CERN awards the Italian Institute for Nuclear Physics for its role in Grid development

Geneva and Rome, 1 December 2004. In the presence of Minister Letizia Moratti, CERN1 Director General, Robert Aymar has presented the Italian National Institute for Nuclear Physics2 (INFN) with an award to recognize its contributions to developing computational Grids, and its pioneering efforts to establish and promote Grid technology at the national level and in Europe. The award was presented to Roberto Petronzio, President of INFN, during a ceremony that took place in Rome, at the seat of Ministry of Education, University and Research.

"This award to INFN has a high symbolic meaning", said Minister Moratti, "because it highlights the exceptional results reached up to now, in addition to looking to the future and at the next steps for the realization of the project".

"The INFN Grid Project", added Minister Moratti, "counts more than 20 sites at the most important Italian universities and, although primarily focused on the development of computing infrastructures for physics, it has been open to other fields of research, such as bio-medicine and earth observation, and to industry, from the beginning. It represents a successful example of collaboration between physicists, software engineers, computer professionals, computer scientists and Italian industries."

Grid technology is considered an important breakthrough in computer networking developments. This technology enables services for sharing the resources of an interconnected worldwide network of tens of thousands of computers and storage devices. Indeed, the Grid goes well beyond simple communication between computers: it aims ultimately to turn the global network of computers into one single vast computational resource. This is a big step forward compared to Web technology, which allows information to be shared over the internet.

"INFN has always been at the forefront of computing technology developments," said Robert Aymar, "and understood the potential of the Grid concept and technology in the field of High Energy Physics (HEP) very early on. It has pushed the Grid as a general solution for HEP computing and is also actively bringing Grid technology to other areas."

As one of the first major national Grid initiatives in Europe, the INFN Grid project was launched in 1999. The objective was to investigate the potential of Grid software for High Energy Physics applications.

In 2001, the European DataGrid project (EDG) was born. It was the largest European Grid project in the 5th EU Framework Programme for Research and Technological Development, with INFN taking a leading role in Grid Workload Management. INFN also participated in the European DataTAG project pushing the limits of high-speed data transfer across the Atlantic. These developments have been successfully applied in the LHC Computing Grid project (LCG). INFN is one of the main partners of LCG. The goal of the project is to deploy a worldwide computational Grid service able to analyse the tremendous amounts of data that will be produced by the LHC starting in 2007 – more than 15 Petabytes a year or the equivalent of several million DVDs.

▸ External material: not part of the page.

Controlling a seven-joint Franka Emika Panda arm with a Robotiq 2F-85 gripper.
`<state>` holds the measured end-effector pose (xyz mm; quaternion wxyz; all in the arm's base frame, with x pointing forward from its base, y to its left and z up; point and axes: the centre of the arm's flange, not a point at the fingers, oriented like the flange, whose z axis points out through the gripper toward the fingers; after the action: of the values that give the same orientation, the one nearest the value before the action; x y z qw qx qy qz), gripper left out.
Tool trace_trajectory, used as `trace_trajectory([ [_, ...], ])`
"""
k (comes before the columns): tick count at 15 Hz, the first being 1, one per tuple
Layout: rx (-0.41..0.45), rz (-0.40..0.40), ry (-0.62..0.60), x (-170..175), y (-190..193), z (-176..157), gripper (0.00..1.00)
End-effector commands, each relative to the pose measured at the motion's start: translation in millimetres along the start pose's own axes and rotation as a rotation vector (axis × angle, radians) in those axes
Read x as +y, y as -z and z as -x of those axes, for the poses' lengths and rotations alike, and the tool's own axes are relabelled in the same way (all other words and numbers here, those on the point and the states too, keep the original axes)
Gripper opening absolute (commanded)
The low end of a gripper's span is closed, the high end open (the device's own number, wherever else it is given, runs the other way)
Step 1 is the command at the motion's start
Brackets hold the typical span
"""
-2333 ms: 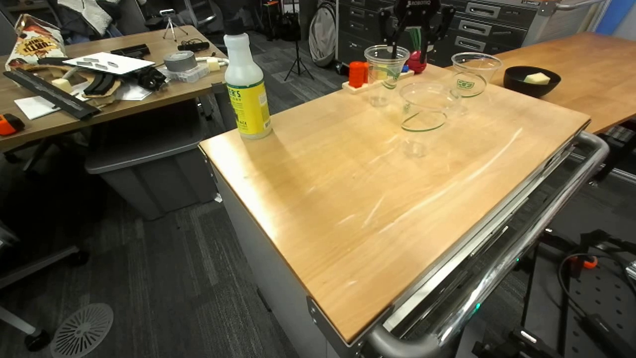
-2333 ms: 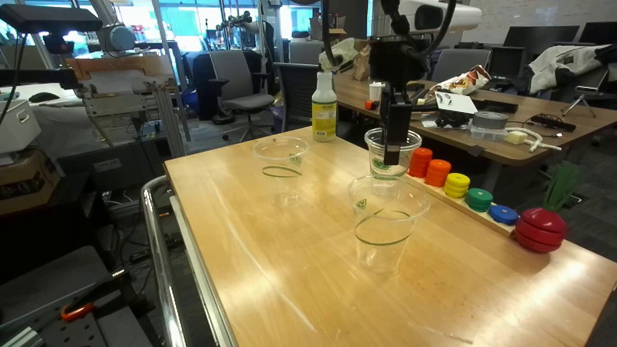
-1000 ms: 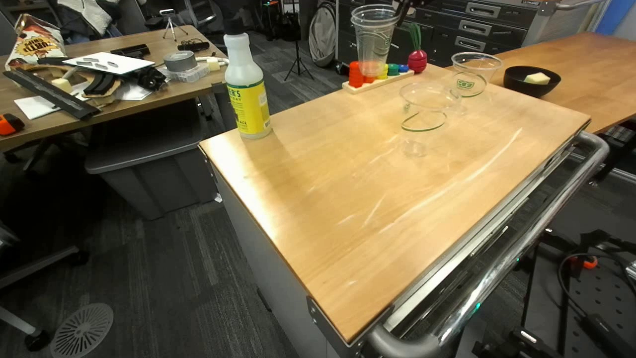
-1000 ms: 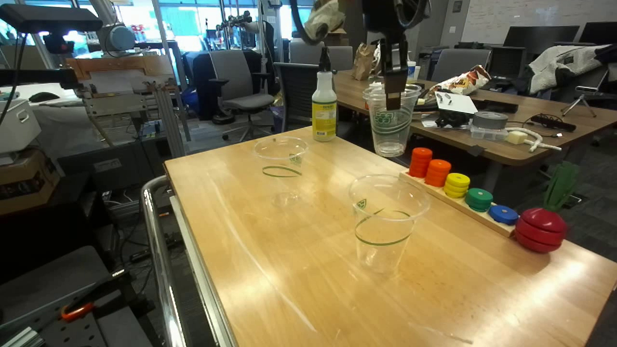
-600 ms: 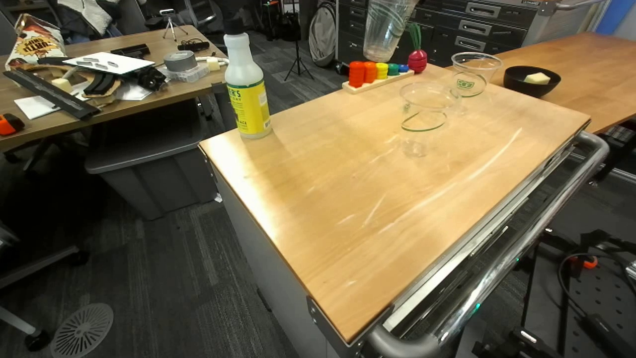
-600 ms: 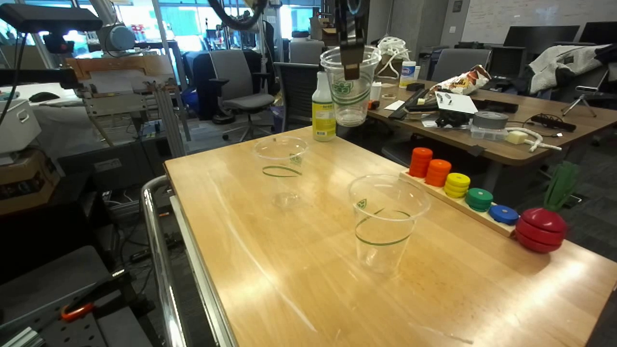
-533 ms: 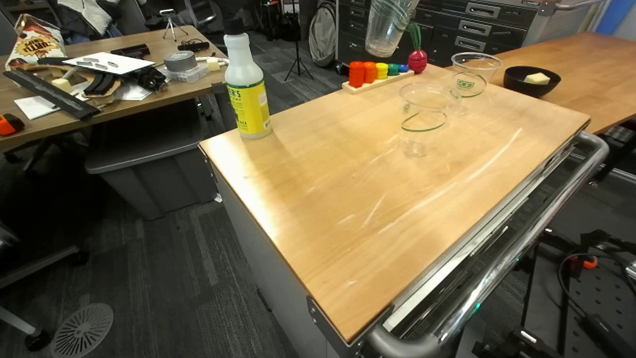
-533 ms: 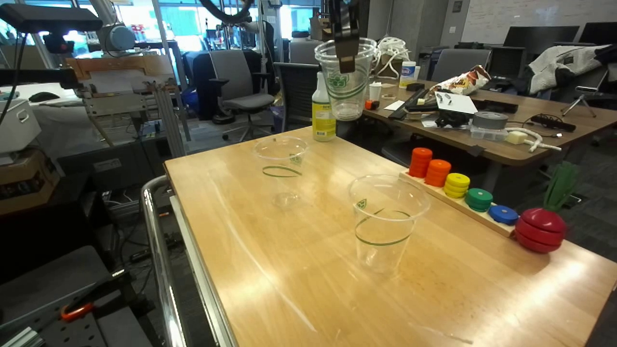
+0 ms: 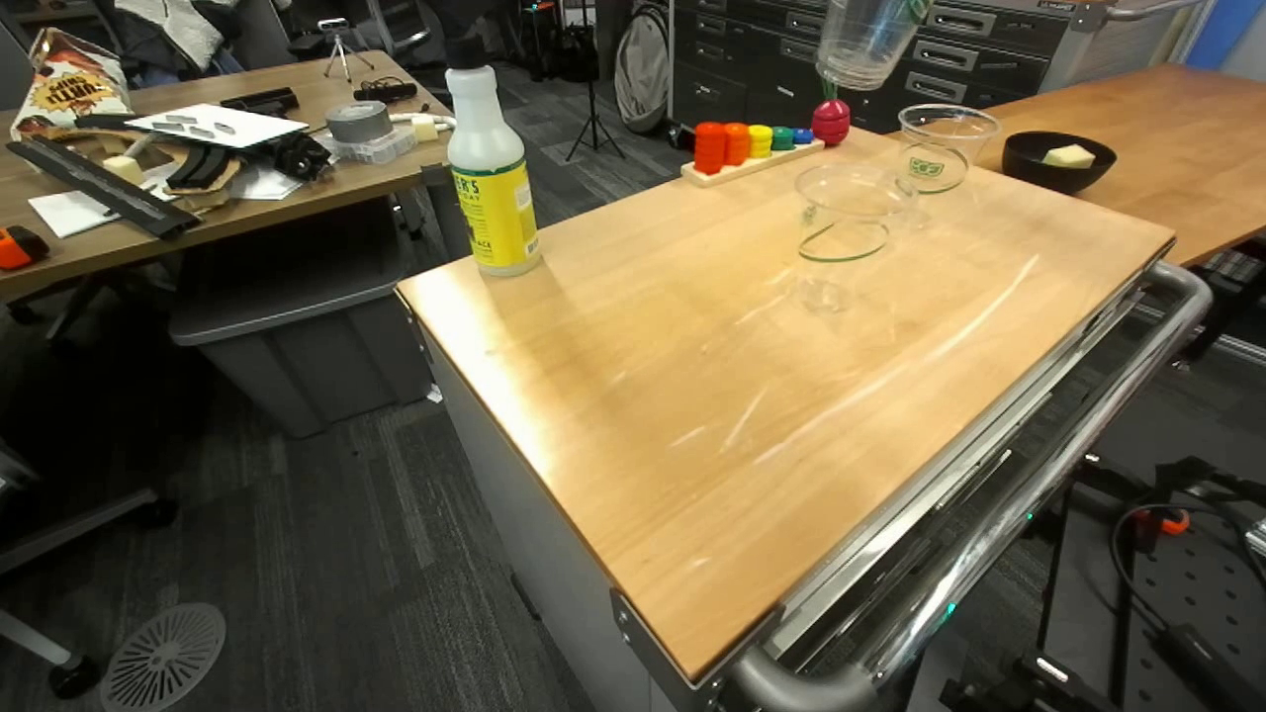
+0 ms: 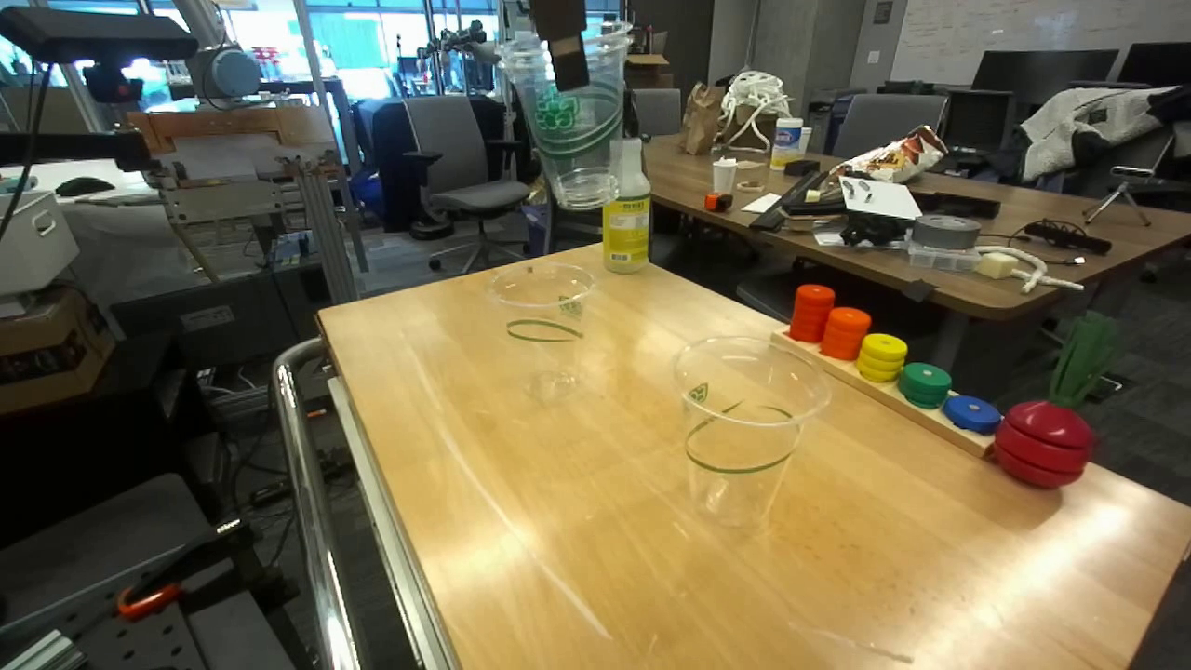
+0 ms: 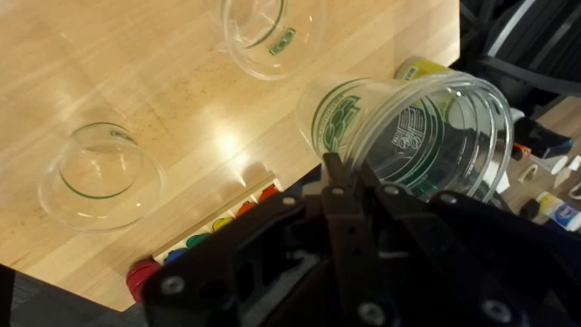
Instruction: Stack the clear cups together
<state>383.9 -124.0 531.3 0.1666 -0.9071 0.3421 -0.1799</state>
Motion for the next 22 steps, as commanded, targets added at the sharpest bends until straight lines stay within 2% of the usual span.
trace_trajectory([
  [1,-0.031,0.088,0.061,-3,15,22,0.02],
  [7,-0.109,0.116,0.116,-16,-20,20,0.03],
  [9,-0.119,0.145,0.109,-10,-38,13,0.03],
  [13,-0.166,0.147,0.071,4,-69,0,0.04],
  [19,-0.203,0.155,0.05,14,-94,-5,0.06],
  [20,-0.201,0.156,0.05,15,-96,-5,0.15],
  [21,-0.197,0.153,0.055,15,-96,-5,0.33],
  [22,-0.193,0.152,0.057,14,-97,-5,0.4],
])
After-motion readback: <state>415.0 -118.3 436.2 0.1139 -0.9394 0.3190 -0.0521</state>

"INFN is honoured to receive this CERN award. Our institute played a crucial and visionary role in the early days of Grid technology development for the HEP community", said Roberto Petronzio. "I have no doubt that the new developments for LCG will prove to be of great value to the success of the LHC project, and the wider application of the computing Grid in science and industry."

With CERN as lead partner and with the collaboration of other institutes from almost all European countries, INFN has promoted the new EGEE (Enabling Grids for E-sciencE) project that started on 1 April 2004. The primary goal of this project is to create a seamless international Grid infrastructure for the support of the wide research community. This is the largest scientific infrastructure project that the EU has ever undertaken and it involves many partner institutions in Europe, the United States, Russia and Asia.

For further information:

Barbara Gallavotti, Head of INFN Communications Office,, Tel:+39-06-686-8162 / +39-335-660-6075

François Grey, IT Communications Team, CERN IT Department,, Tel: +41 22 767 1483


1. CERN, the European Organization for Nuclear Research, has its headquarters in Geneva. It is the world's largest particle physics research centre. Founded in 1954, the Laboratory was one of Europe's first joint ventures and has become a shining example of international collaboration. From the original 12 signatories of the CERN convention, membership has grown to the present 20 Member States.
At present, CERN's Member States are Austria, Belgium, Bulgaria, the Czech Republic, Denmark, Finland, France, Germany, Greece, Hungary, Italy, the Netherlands, Norway, Poland, Portugal, the Slovak Republic, Spain, Sweden, Switzerland and the United Kingdom. India, Israel, Japan, the Russian Federation, the United States of America, Turkey, the European Commission and UNESCO have Observer status.

2. INFN, the Italian National Institute for Nuclear Physics, is the body that promotes, coordinates and carries out research in the field of nuclear and elementary particles physics, as well as the technological research necessary for such sectors. Research activities are organized in national groups and span many disciplines: semiconductor physics, electronics, superconductivity, and information technology. Since most INFN resources are devoted to basic experimental research in subnuclear and nuclear physics, the processing of data has always been one of the most important and demanding research functions at INFN.